§ YOUR OBJECTIVE:
When you transcribe the entries below, keep the wording exact and omit the pictures.
BEGIN RECORDS TO PROCESS
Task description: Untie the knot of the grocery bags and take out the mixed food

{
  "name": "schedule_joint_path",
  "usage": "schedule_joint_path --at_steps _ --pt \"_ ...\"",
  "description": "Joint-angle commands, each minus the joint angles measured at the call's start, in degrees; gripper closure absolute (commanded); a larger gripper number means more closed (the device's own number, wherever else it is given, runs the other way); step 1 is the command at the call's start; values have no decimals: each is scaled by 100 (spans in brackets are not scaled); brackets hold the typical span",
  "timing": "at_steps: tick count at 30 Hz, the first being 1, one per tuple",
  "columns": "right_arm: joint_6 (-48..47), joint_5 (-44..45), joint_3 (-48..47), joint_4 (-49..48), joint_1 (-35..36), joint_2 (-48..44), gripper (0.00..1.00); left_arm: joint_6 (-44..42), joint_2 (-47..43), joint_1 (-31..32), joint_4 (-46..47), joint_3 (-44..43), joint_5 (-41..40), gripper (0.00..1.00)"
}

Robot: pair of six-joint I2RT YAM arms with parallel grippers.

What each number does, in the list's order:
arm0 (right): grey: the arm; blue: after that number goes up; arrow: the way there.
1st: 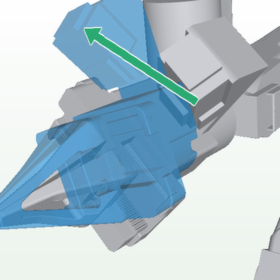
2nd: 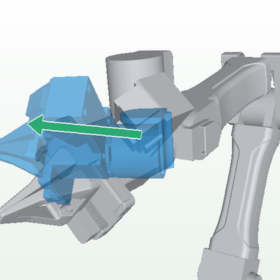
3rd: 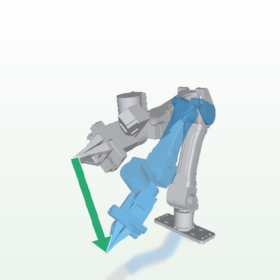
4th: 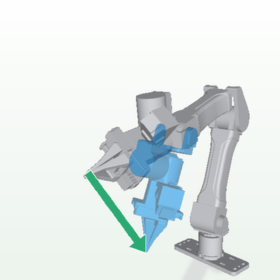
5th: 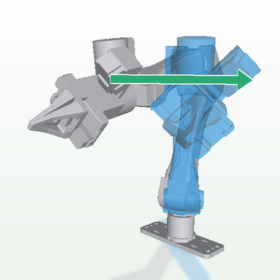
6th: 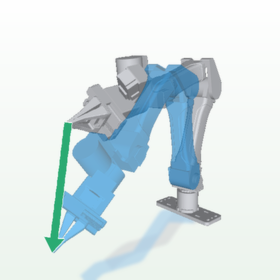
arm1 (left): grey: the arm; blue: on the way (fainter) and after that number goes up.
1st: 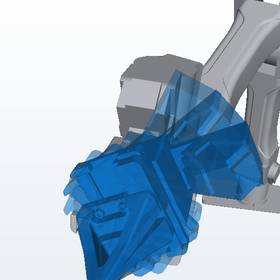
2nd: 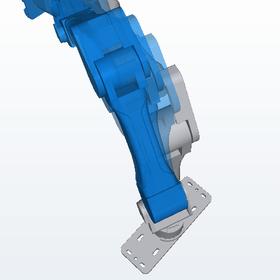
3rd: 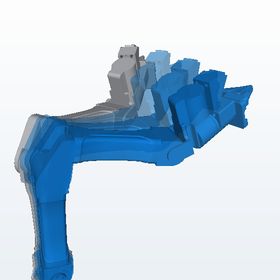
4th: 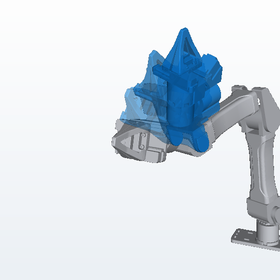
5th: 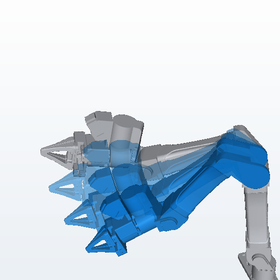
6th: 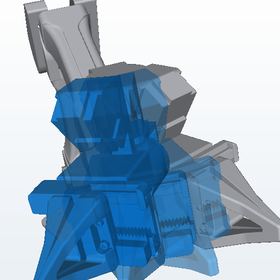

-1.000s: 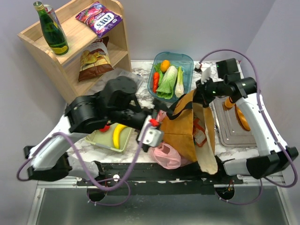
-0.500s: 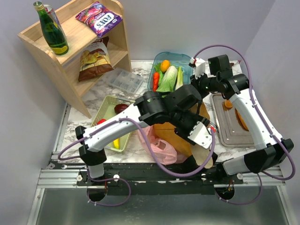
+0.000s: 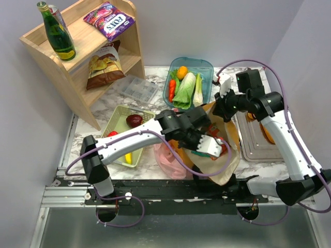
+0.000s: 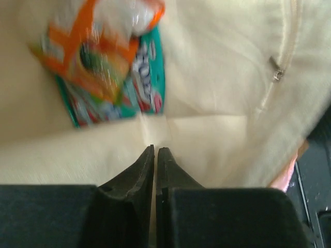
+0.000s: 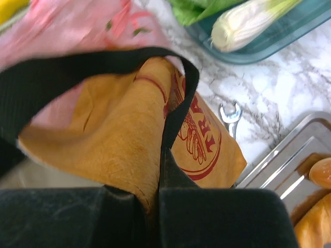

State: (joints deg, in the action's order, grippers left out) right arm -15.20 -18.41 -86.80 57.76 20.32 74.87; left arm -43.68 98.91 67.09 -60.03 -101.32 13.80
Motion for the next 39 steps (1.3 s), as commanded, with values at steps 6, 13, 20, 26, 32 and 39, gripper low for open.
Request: schedule_joint_path --at_steps 6,13,20,26,32,39 --pt "-621 -1099 571 924 19 -506 97 -328 -1567 -931 218 1871 -1170 92" --pt "139 -1416 669 426 16 -318 99 -229 -2210 143 1437 2037 -351 58" --pt "378 -1481 777 375 17 -357 99 -231 -1809 679 2718 2272 -23 35" --pt "386 -1411 900 385 16 -436 99 -1929 -1073 570 3081 2922 8 23" --pt "386 -1427 924 408 16 -467 99 -2734 -404 499 4011 3290 -10 16" --pt "413 -1496 1039 351 16 -448 99 -3353 385 463 4178 2962 -254 13"
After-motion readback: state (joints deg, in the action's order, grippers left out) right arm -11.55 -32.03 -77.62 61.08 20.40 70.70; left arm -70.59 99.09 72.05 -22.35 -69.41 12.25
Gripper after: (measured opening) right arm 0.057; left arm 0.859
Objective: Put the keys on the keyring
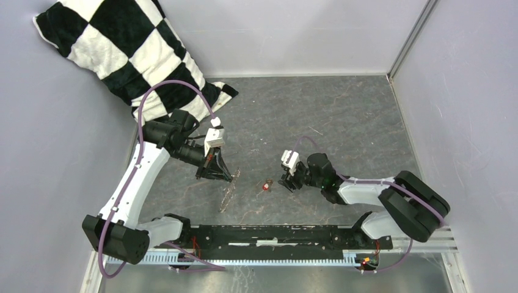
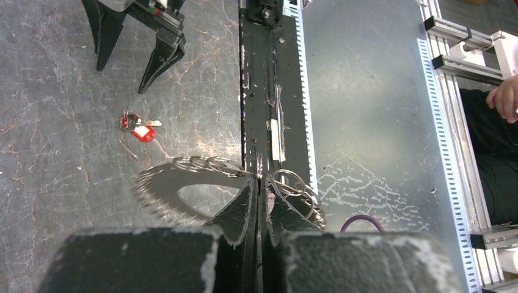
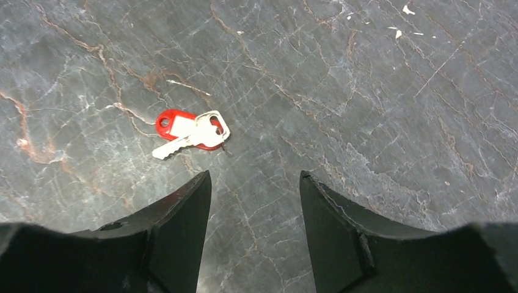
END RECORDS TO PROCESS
§ TASK ANSWER:
Task description: Untie the knot of the grocery bags and take out the mixed food

{
  "name": "schedule_joint_path",
  "usage": "schedule_joint_path --at_steps _ --pt \"_ ...\"",
  "description": "Joint-angle commands, each minus the joint angles measured at the call's start, in degrees; gripper closure absolute (commanded); a larger gripper number means more closed (the device's own number, wherever else it is given, runs the other way); step 1 is the command at the call's start; values have no decimals: each is scaled by 100 (spans in brackets are not scaled); brackets hold the typical span",
  "timing": "at_steps: tick count at 30 Hz, the first being 1, one per tuple",
  "columns": "right_arm: joint_6 (-48..47), joint_5 (-44..45), joint_3 (-48..47), joint_4 (-49..48), joint_1 (-35..36), joint_2 (-48..44), gripper (0.00..1.00); left_arm: joint_6 (-44..42), joint_2 (-47..43), joint_1 (-31..32), joint_4 (-46..47), joint_3 (-44..43), joint_5 (-41..40), gripper (0.00..1.00)"
}

Robot: pair of six-joint I2RT YAM arms with parallel grippers.

What each number does, in the list's order:
arm0 (right): grey: the arm; blue: after that number goes up; arrow: the way there.
1st: 
2nd: 
3rd: 
4th: 
5th: 
6th: 
arm1 (left): grey: the arm; blue: on the way (fainter) and after that number goes up.
1st: 
2nd: 
3rd: 
4th: 
5th: 
6th: 

-1.000s: 
-0.500s: 
+0.000s: 
+0.000s: 
+0.000s: 

State: (joints deg, in the action's order, grippers left out) right arm -15.20 -18.41 -86.80 57.76 20.32 74.87; left arm -43.68 98.91 67.09 -60.03 -101.32 13.80
Motion for the next 39 steps (1.3 s), as commanded, with values at steps 6, 13, 20, 26, 32 and 39, gripper low for open.
Request: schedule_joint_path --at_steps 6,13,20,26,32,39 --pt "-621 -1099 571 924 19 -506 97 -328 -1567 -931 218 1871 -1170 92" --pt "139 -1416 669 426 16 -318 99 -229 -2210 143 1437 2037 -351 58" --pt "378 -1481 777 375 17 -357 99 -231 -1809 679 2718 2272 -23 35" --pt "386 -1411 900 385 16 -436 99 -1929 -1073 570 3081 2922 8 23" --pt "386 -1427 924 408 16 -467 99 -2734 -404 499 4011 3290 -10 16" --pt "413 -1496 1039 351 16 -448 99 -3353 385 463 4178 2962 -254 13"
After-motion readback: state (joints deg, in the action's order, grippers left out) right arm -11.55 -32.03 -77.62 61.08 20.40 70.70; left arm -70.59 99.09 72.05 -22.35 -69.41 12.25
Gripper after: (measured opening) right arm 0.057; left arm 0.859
Objective: Put the keys on the keyring

The response to this exercise is now complete.